**WHAT THIS TASK INVOLVES:** Restate the listing below word for word.

◇ ◇ ◇ ◇ ◇

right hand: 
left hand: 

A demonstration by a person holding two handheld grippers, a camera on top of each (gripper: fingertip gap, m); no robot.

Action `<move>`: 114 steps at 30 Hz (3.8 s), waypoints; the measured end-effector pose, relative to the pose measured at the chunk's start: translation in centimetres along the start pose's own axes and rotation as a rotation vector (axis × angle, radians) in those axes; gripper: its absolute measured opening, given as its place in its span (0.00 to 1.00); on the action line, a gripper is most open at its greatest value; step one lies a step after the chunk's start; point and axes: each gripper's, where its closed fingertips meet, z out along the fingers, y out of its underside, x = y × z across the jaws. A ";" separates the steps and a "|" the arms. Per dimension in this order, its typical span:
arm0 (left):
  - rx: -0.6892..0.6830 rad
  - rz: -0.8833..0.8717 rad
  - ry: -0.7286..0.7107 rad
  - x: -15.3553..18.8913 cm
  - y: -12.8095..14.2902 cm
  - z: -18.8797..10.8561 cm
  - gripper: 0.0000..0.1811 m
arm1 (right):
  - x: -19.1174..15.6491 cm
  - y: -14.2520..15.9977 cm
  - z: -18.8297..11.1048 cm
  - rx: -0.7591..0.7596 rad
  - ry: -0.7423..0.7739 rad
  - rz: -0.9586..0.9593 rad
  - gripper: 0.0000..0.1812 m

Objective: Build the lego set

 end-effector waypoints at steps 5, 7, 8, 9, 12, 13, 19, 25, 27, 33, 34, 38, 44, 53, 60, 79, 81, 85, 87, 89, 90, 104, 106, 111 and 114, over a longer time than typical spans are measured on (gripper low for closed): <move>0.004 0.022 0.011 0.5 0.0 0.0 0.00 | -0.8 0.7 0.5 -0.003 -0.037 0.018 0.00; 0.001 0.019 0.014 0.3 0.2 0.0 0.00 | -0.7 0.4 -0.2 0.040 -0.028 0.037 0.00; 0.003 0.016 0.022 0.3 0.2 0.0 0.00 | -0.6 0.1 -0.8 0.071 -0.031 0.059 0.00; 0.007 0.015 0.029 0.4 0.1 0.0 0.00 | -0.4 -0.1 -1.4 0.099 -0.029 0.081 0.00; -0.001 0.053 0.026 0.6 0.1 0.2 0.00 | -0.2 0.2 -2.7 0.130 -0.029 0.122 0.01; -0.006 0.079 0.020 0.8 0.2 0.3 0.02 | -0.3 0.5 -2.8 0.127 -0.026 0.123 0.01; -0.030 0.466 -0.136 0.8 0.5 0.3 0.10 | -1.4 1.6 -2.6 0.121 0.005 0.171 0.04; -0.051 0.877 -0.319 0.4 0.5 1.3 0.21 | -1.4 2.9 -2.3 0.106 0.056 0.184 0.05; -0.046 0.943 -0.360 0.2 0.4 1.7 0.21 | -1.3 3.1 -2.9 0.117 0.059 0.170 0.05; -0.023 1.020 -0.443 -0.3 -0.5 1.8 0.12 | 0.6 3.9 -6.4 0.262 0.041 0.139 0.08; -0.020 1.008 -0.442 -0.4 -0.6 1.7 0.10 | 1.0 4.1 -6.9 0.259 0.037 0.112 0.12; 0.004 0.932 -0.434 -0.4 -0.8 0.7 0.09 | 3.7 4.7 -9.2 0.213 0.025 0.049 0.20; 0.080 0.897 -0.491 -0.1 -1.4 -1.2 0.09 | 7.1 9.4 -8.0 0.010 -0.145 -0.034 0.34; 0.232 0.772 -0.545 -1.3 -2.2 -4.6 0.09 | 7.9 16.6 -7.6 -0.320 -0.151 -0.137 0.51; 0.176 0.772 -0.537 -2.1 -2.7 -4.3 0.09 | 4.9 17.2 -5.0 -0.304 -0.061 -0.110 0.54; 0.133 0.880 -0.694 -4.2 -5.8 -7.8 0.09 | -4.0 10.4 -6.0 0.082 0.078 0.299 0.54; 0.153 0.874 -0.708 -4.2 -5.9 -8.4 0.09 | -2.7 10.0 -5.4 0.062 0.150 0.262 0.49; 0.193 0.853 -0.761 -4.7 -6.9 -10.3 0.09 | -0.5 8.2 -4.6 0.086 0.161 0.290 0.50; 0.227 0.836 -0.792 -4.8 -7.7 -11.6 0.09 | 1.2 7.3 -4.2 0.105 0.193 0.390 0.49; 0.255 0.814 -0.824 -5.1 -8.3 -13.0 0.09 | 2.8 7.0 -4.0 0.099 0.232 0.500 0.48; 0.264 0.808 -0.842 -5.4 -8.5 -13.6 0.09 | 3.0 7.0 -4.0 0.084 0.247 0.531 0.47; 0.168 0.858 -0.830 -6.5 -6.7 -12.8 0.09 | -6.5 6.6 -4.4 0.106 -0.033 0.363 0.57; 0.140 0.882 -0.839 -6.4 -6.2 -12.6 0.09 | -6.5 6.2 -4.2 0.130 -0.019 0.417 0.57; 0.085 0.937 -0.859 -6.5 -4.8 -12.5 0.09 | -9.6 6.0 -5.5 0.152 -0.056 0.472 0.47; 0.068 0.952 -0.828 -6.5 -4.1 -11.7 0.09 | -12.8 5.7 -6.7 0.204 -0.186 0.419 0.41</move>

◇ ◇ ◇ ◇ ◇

**EXPECTED ANSWER:**
right hand: 
left hand: 

A demonstration by a person holding two handheld grippers, a camera on top of each (gripper: fingertip gap, m); no robot.

Action `<move>`: 114 steps at 30 Hz (3.8 s), waypoints; the measured end-effector pose, relative to the pose measured at the chunk's start: translation in centimetres along the start pose's own axes and rotation as a rotation vector (axis × angle, radians) in those axes; gripper: its absolute measured opening, given as its place in its span (0.00 to 1.00); on the action line, a gripper is most open at its greatest value; step one lies a step after the chunk's start; point and axes: each gripper's, where its closed fingertips meet, z out along the fingers, y out of its underside, x = y × z across the jaws. A ";" separates the steps and a "|" the arms. Per dimension in this order, its typical span:
arm0 (left):
  - rx: -0.6892..0.6830 rad
  - rz: -0.8833..0.8717 rad
  - ry: -0.7286..0.7107 rad
  - x: -15.3553..18.8913 cm
  - y: -12.8095..14.2902 cm
  - z: -18.8797..10.8561 cm
  - gripper: 0.0000..0.1811 m
arm1 (right):
  - x: -19.1174..15.6491 cm
  - y: -14.2520..15.9977 cm
  - z: -18.8297..11.1048 cm
  - rx: -0.7591..0.7596 rad
  - ry: -0.7423..0.7739 rad
  - rz: -0.9586..0.9593 rad
  - gripper: 0.0000..0.1812 m

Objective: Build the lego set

 end-effector waypoints at steps 5, 7, 8, 9, 12, 13, 19, 25, 27, 33, 34, 38, 44, 53, 60, 79, 81, 85, 87, 89, 90, 104, 106, 111 and 114, over a longer time than typical spans are measured on (gripper low for closed): <move>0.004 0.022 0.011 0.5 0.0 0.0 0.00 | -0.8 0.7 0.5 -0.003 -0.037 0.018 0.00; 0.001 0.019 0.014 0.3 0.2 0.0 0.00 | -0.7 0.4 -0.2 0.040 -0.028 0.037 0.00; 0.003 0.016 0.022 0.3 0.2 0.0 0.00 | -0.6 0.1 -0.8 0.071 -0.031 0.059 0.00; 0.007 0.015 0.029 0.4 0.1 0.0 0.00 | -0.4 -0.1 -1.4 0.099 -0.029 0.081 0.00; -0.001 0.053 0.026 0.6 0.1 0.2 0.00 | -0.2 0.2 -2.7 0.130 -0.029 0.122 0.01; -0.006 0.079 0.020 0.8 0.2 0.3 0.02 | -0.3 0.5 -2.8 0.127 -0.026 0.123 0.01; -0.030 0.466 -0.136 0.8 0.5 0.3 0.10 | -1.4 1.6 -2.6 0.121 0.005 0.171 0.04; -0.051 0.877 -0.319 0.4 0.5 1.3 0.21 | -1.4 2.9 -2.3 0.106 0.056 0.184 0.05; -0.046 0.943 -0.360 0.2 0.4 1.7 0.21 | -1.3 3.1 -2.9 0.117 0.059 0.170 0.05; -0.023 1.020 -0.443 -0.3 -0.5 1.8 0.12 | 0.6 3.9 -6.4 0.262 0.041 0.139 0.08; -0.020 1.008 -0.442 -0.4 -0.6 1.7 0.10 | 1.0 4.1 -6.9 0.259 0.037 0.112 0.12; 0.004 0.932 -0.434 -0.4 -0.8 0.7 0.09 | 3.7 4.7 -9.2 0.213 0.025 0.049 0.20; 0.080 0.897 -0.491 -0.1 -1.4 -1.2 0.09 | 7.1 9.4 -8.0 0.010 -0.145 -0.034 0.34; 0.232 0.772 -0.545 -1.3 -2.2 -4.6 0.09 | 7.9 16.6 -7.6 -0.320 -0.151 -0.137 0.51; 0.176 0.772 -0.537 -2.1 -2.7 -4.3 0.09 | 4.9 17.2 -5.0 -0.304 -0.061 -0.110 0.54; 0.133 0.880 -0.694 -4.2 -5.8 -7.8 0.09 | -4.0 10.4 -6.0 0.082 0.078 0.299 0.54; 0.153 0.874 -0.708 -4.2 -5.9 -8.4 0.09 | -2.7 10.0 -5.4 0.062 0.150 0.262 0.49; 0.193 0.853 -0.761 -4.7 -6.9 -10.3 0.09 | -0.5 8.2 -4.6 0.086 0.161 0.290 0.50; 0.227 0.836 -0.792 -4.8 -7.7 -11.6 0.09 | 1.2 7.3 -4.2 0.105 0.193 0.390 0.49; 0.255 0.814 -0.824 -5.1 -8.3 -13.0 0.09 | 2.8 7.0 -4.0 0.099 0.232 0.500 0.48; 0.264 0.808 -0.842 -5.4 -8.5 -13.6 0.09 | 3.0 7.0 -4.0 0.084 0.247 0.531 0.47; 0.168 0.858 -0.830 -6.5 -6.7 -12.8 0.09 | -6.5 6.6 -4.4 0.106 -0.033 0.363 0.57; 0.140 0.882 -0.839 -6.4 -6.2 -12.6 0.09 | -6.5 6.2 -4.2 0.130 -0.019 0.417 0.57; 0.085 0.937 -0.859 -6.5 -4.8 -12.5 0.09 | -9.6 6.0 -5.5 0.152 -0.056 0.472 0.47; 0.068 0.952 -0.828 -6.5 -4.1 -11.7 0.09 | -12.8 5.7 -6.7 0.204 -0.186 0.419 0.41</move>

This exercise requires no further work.